Let $F$ be a field that we want to compute its rational algebraic $K$-theory using the Quillen's $Q$-construction. Let $QF$ be the $Q$ construction of the category of finite dimensional vector spaces over $F$. There is a rank filtration on $QF$. Because of a theorem of Solomon-Tits that says the homotopy type of the Tits building of a vector space is bouquet of spheres, this rank filtration gives the following spectral sequence for computing the rational homology of $QF$:
$E^1_{p,q}= H_q(GL_p(F^p),st(F^p))\otimes \mathbb{Q}=H_q((F^{\times})^p,\mathbb{Q})\implies H_{p+q}(QF)\otimes \mathbb{Q}$
For details of the spectral sequence you can see Theorem 4.3.3 here.
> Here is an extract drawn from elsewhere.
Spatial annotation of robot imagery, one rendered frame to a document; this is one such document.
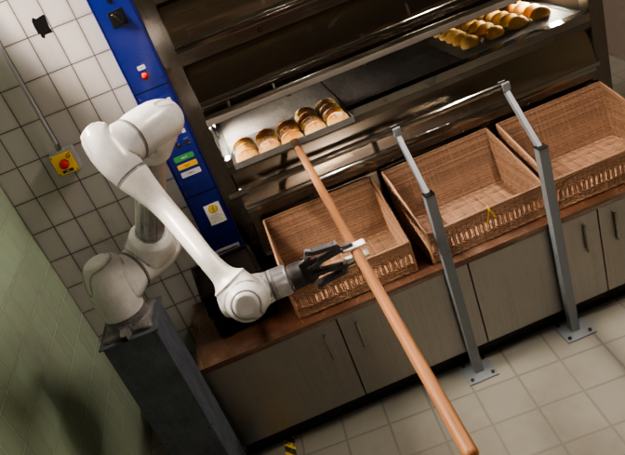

It is kind of saying that the rational homology of $QF$ which contains the rational homotopy groups as primitive elements is determined by only multiplicative group of $F$.
Any integer $n$ acts on these homologies by raising the elements of $F^{\times}$ to the power of $n$. Raising to the power of $n$ acts on $H_q((F^{\times})^p,\mathbb{Q})$ by multiplication by $n^q$. So for each $n$ you can split the $H_i(QF,\mathbb{Q})$ into subspace that eigenvalue of the action of $n$ on those subspaces are $1,n,n^2,\cdots , n^{i-1}$ so subsequently these integers $n$ are acting on the rational algebraic $K$-theory such that $K_{i-1}(F)\otimes \mathbb{Q}$ splits to eigenspaces corresponding to the eigenvalues $1,n,n^2,\cdots , n^{i-1}$. As you can see these eigenspaces do not depend on the choice of $n$.
Does the action of $n$ defined above coincide with the action of the Adams operator $\psi^n$? Since they satisfy very similar properties but I cannot see how they are the same.